_Task to carry out:_
Write out the full listing below exactly as given.

_ _ _ _ _

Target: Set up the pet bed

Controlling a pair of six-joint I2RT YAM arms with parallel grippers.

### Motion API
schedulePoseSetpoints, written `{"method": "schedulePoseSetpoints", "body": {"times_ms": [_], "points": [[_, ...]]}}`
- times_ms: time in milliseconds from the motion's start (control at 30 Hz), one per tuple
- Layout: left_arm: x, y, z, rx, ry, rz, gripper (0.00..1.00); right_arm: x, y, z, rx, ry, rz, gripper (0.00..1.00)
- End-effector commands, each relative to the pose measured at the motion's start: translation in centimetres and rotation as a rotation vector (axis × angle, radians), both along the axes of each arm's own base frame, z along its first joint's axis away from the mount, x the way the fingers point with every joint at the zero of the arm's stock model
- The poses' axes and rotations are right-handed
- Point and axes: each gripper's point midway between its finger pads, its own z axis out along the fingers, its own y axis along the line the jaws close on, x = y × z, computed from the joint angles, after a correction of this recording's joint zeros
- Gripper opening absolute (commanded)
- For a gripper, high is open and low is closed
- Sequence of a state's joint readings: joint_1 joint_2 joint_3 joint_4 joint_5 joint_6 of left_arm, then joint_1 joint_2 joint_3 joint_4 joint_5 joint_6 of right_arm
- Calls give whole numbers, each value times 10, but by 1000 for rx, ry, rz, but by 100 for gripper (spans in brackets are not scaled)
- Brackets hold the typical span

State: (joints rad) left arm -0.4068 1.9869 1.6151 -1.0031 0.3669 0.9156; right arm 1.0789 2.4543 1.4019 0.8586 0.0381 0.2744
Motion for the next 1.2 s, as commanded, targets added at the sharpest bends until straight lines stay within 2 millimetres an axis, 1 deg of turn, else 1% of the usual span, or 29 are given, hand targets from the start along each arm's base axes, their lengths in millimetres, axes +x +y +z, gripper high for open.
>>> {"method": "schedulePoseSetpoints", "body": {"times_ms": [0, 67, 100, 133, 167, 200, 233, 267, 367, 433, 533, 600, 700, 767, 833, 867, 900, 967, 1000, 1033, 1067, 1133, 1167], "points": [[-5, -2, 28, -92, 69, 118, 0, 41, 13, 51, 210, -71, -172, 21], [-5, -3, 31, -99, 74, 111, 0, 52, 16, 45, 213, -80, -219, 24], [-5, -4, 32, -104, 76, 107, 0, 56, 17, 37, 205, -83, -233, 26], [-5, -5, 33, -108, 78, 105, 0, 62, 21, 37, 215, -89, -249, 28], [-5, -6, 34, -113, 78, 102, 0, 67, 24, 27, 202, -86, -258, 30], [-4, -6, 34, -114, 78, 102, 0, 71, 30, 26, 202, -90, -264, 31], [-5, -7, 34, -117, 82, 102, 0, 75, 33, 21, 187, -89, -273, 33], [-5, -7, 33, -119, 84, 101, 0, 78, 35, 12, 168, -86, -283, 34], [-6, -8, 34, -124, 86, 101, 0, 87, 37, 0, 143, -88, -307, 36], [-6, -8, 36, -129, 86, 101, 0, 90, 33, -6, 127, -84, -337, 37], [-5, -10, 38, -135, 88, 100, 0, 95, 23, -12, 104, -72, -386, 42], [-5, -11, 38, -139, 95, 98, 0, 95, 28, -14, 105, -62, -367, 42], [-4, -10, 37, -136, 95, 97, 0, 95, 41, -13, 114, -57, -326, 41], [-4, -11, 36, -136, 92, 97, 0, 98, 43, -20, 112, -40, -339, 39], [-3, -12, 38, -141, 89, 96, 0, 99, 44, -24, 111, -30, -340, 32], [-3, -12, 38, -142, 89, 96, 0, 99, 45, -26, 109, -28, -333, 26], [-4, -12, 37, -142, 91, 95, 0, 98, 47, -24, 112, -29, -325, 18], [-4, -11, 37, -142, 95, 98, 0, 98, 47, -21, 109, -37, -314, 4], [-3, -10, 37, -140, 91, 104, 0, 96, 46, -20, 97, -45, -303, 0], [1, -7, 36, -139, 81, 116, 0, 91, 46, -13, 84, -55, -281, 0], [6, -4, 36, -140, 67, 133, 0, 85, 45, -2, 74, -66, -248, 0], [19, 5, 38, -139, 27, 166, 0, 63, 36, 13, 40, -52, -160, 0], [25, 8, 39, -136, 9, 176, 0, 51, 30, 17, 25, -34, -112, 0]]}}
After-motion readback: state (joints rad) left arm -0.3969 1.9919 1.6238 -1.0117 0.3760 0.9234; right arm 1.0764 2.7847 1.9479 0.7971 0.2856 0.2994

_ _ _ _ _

_Response for this exercise:_
Target: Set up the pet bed

Controlling a pair of six-joint I2RT YAM arms with parallel grippers.

### Motion API
schedulePoseSetpoints, written `{"method": "schedulePoseSetpoints", "body": {"times_ms": [_], "points": [[_, ...]]}}`
- times_ms: time in milliseconds from the motion's start (control at 30 Hz), one per tuple
- Layout: left_arm: x, y, z, rx, ry, rz, gripper (0.00..1.00); right_arm: x, y, z, rx, ry, rz, gripper (0.00..1.00)
- End-effector commands, each relative to the pose measured at the motion's start: translation in centimetres and rotation as a rotation vector (axis × angle, radians), both along the axes of each arm's own base frame, z along its first joint's axis away from the mount, x the way the fingers point with every joint at the zero of the arm's stock model
- The poses' axes and rotations are right-handed
- Point and axes: each gripper's point midway between its finger pads, its own z axis out along the fingers, its own y axis along the line the jaws close on, x = y × z, computed from the joint angles, after a correction of this recording's joint zeros
- Gripper opening absolute (commanded)
- For a gripper, high is open and low is closed
- Sequence of a state's joint readings: joint_1 joint_2 joint_3 joint_4 joint_5 joint_6 of left_arm, then joint_1 joint_2 joint_3 joint_4 joint_5 joint_6 of right_arm
- Calls give whole numbers, each value times 10, but by 1000 for rx, ry, rz, but by 100 for gripper (spans in brackets are not scaled)
- Brackets hold the typical span

State: (joints rad) left arm -0.4068 1.9869 1.6151 -1.0031 0.3669 0.9156; right arm 1.0789 2.4543 1.4019 0.8586 0.0381 0.2744
Motion for the next 1.2 s, as commanded, targets added at the sharpest bends until straight lines stay within 2 millimetres an axis, 1 deg of turn, else 1% of the usual span, or 29 are given, hand targets from the start along each arm's base axes, their lengths in millimetres, axes +x +y +z, gripper high for open.
>>> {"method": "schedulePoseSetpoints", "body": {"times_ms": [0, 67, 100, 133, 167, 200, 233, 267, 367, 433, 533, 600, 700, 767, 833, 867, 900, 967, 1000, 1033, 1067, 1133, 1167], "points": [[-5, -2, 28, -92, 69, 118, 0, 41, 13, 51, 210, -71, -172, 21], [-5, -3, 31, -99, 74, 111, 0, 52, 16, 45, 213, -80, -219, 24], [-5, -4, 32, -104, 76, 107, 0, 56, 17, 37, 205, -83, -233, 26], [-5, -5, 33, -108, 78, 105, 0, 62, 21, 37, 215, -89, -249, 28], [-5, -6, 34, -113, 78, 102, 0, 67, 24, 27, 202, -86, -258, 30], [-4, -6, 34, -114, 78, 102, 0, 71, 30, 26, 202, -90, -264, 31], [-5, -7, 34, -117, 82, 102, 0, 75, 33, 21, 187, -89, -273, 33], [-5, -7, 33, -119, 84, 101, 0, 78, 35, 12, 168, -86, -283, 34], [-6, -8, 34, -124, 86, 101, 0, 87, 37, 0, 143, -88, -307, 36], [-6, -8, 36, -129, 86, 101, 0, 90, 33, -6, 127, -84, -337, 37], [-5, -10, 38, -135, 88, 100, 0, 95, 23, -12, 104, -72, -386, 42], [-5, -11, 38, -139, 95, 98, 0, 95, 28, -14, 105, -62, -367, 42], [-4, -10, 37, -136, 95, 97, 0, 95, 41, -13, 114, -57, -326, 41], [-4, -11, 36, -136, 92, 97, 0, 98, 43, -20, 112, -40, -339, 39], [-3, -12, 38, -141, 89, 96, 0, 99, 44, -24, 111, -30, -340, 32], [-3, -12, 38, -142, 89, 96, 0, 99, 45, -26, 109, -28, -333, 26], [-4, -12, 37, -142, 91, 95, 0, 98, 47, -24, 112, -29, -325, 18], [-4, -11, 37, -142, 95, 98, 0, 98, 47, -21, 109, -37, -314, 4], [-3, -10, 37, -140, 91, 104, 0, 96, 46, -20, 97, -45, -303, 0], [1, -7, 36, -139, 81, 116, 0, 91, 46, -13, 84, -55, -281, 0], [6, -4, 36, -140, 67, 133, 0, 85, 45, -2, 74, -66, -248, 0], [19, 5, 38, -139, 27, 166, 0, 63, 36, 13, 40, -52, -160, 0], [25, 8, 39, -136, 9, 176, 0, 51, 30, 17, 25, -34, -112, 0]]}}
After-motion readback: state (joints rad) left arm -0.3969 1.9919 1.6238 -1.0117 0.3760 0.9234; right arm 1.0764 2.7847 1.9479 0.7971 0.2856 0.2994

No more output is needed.